XBRL provides a very effective way of capturing certain types of data. XBRL’s built-in dimensions, such as period and units, augmented by taxonomy-defined XBRL Dimensions (XDT), provide structured data that is ripe for automated processing and analysis.

The obvious next question is, “what technology should be used to do this processing?” and the obvious answer is “XBRL is XML so let’s use XPath.” Unfortunately, life’s not that simple. XPath is great at navigating a “traditional” XML hierarchy, but one of the features of XBRL is that it doesn’t use XML in the “traditional” way. The data in an XBRL instance document is represented by a very flat XML structure, and the relationships between facts are captured using XLink hierarchies (often spread across multiple files), rather than element nesting.
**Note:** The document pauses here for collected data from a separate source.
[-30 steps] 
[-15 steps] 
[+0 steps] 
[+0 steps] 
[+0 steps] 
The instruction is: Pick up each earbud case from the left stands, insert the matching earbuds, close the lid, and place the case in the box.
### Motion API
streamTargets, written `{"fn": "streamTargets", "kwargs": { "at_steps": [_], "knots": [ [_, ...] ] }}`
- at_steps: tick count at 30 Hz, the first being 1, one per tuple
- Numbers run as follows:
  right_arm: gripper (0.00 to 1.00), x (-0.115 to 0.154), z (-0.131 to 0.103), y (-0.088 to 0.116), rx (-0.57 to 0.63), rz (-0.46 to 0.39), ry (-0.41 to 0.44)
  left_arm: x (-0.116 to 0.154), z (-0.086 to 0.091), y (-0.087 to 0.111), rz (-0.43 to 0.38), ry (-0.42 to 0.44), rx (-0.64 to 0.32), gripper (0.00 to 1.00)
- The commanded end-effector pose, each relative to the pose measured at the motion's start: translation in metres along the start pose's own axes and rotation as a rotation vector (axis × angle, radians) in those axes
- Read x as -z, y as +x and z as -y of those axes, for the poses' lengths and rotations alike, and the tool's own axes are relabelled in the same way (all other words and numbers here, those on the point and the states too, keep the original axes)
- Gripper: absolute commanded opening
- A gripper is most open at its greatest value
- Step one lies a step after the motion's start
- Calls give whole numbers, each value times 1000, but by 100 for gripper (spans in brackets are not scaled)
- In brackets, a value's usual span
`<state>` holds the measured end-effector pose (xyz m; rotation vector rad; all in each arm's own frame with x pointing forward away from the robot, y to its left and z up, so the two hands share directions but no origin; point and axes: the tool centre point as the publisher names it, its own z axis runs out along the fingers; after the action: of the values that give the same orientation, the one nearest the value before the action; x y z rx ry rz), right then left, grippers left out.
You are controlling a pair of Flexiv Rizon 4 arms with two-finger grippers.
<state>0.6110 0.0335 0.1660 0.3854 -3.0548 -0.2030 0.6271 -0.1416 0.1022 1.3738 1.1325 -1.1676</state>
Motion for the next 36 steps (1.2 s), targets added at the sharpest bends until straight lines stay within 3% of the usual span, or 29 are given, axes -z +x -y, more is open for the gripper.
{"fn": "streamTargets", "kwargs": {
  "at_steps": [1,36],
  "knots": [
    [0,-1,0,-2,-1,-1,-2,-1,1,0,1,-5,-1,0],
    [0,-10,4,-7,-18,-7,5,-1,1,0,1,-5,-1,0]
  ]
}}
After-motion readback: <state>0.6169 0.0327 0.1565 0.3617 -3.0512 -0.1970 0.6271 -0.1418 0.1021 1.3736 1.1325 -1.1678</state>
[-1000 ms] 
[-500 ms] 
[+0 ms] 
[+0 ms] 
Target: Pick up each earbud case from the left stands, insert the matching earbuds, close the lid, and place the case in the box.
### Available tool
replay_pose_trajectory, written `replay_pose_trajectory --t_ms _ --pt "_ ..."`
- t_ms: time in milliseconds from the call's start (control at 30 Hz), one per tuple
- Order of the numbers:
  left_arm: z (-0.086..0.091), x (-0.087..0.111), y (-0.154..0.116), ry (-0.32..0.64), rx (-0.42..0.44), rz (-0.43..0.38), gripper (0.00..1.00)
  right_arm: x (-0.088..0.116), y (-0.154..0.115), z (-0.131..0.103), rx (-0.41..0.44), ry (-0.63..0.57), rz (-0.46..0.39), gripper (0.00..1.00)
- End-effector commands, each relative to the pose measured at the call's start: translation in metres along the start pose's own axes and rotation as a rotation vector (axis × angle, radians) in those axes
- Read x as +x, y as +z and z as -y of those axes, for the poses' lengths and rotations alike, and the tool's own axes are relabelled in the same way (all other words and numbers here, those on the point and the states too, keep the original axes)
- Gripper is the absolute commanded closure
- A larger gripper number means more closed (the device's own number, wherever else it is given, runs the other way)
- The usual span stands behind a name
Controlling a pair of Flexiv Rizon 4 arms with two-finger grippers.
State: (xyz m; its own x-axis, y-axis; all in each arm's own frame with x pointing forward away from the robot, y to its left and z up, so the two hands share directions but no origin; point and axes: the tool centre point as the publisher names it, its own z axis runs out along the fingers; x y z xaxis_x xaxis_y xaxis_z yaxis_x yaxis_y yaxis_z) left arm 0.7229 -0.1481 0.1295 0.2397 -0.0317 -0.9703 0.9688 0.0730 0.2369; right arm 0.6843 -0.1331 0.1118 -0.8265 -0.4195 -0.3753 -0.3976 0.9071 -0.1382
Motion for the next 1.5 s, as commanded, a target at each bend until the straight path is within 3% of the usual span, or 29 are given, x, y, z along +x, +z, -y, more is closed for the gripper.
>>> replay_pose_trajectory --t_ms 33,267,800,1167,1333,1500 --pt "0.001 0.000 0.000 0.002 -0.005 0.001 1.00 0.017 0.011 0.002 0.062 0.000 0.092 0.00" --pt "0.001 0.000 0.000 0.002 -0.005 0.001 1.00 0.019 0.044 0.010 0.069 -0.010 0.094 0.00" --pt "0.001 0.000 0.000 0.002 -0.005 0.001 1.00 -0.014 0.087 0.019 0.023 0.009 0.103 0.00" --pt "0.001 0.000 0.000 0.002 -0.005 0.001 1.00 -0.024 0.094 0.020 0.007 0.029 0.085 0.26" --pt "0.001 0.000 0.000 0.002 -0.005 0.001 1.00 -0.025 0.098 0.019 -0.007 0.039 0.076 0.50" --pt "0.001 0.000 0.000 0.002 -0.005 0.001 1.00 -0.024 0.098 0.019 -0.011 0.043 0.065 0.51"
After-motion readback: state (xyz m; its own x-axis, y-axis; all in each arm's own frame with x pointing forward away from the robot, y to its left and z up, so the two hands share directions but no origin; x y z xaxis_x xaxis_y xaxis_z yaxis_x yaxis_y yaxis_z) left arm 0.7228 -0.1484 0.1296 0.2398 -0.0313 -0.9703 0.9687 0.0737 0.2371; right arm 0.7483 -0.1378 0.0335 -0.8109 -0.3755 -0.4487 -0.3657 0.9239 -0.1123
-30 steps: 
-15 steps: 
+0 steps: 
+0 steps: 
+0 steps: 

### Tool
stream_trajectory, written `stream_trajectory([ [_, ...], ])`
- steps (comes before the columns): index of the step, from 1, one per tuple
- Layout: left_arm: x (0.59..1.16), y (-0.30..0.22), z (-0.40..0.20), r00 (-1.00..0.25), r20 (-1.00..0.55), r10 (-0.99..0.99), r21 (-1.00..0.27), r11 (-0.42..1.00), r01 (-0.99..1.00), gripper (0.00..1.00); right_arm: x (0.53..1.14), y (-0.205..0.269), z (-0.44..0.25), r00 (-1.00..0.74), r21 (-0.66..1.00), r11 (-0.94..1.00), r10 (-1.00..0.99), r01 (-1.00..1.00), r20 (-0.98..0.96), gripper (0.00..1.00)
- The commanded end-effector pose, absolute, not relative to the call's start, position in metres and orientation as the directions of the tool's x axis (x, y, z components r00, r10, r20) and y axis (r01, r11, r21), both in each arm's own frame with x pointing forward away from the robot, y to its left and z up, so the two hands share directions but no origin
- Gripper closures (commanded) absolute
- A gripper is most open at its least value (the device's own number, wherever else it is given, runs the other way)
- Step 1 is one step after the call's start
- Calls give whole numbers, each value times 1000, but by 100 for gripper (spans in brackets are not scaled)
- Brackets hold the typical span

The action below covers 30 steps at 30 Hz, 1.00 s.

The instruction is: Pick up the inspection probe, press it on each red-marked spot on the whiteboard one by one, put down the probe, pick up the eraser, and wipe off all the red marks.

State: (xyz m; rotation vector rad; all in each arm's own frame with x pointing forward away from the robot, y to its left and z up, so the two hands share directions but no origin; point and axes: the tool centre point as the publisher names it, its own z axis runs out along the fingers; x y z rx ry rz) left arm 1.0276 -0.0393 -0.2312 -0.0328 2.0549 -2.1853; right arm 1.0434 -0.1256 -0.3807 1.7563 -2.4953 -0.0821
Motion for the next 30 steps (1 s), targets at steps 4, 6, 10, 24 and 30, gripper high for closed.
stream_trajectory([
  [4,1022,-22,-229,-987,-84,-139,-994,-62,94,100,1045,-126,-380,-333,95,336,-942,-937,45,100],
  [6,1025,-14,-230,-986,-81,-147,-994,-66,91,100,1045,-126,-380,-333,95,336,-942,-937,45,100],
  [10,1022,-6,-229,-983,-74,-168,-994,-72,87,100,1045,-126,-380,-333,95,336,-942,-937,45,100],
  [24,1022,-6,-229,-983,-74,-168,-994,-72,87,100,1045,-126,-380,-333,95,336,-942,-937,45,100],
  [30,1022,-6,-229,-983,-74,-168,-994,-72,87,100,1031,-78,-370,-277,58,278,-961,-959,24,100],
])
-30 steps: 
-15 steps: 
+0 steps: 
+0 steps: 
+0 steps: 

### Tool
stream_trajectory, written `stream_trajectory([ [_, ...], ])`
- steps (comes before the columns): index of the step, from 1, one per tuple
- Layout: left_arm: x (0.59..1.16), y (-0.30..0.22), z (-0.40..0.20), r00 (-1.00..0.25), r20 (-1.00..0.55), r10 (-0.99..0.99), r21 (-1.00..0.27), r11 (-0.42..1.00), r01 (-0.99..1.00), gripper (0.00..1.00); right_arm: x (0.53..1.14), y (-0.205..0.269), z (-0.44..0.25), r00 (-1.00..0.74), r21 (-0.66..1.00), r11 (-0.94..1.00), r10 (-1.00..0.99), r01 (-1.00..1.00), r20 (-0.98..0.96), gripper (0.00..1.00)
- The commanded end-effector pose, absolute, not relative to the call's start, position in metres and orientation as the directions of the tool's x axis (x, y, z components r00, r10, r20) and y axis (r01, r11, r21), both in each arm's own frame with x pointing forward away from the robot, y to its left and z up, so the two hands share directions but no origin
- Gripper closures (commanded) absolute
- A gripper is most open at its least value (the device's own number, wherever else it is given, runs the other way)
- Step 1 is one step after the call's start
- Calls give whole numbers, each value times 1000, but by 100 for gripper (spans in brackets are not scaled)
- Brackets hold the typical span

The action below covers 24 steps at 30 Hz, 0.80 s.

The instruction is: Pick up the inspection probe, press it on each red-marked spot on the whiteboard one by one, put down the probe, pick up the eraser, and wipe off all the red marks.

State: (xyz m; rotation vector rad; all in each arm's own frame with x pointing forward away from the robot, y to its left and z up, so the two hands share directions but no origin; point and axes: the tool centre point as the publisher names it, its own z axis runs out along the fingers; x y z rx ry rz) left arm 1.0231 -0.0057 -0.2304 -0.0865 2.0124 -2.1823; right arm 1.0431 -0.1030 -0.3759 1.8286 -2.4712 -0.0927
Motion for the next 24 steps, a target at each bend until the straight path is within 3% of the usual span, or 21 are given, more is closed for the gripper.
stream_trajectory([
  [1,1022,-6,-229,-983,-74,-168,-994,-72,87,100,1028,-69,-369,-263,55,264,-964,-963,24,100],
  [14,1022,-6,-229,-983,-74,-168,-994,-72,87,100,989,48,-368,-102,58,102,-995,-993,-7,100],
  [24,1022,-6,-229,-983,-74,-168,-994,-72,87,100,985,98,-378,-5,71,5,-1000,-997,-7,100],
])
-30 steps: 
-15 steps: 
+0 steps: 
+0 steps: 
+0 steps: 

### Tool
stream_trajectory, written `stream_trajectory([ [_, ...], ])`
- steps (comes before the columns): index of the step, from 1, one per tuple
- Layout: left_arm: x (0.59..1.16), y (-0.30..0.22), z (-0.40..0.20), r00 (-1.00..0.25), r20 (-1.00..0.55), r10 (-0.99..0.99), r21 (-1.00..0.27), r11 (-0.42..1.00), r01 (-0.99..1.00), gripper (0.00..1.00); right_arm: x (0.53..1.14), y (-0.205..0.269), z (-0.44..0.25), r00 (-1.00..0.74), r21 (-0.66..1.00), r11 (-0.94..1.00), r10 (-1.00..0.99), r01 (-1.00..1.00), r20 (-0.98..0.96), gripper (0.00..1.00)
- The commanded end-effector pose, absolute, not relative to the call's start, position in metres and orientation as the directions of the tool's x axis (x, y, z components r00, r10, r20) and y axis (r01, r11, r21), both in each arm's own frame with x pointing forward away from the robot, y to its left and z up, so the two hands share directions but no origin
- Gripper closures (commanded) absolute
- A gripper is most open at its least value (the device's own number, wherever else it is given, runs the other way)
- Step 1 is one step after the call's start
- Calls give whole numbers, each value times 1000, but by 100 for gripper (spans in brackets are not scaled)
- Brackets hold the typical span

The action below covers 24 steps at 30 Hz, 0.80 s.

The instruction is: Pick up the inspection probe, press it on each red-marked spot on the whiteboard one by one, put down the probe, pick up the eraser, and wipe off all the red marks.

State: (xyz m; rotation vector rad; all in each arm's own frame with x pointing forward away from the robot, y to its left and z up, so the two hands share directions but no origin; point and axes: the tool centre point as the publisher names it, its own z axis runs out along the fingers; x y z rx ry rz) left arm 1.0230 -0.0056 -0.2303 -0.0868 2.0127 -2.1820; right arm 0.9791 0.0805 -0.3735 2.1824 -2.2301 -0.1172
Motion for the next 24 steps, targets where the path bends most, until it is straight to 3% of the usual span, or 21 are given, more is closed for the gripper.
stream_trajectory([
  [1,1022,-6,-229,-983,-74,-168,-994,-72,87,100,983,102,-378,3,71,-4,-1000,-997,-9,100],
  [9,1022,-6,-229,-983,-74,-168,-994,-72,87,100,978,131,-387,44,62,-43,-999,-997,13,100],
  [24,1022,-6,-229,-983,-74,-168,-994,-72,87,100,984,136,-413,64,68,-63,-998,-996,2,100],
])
Both of these make processing XBRL with XPath a real challenge. One approach to the problem is to convert XBRL into a structure of XML that is more suited to processing with XPath. Mark Goodhand has discussed this approach before and it works very well in some environments, but for others we want to work with the XBRL directly.

To understand the challenges in doing this, let’s consider some really simple examples. Take the following assertion:

Income = Revenue – Costs

Let’s assume that the three things in this assertion map directly to three XBRL concepts. It’s very tempting to try and write an XPath expression for this assertion. Something like:

//Income = //Revenue - //Costs

Unfortunately, life’s not that simple. XBRL instance documents often report the same concept more than once. For example, all three concepts might be reported for 2011 and again for 2010. To a business user, the sensible thing to do is obvious: apply the assertion to the three 2011 facts, and apply it separately to the three facts for 2010. Unfortunately, in XPath, it’s rather less obvious. We need to rewrite the expression so that we only use Revenue and Costs facts with the same period as the Income fact we’re testing, and doing that in XPath turns out to be really complicated. In XBRL, the dates form part of the context, so you need to dereference the contextRef attribute, and then do a date comparision on the start and end dates. To do it properly, you need to deal with different representations of the same dates (e.g. 2010-01-01T00:00 vs 2010-01-01, or the different interpretations applied by XBRL to start dates and instant dates).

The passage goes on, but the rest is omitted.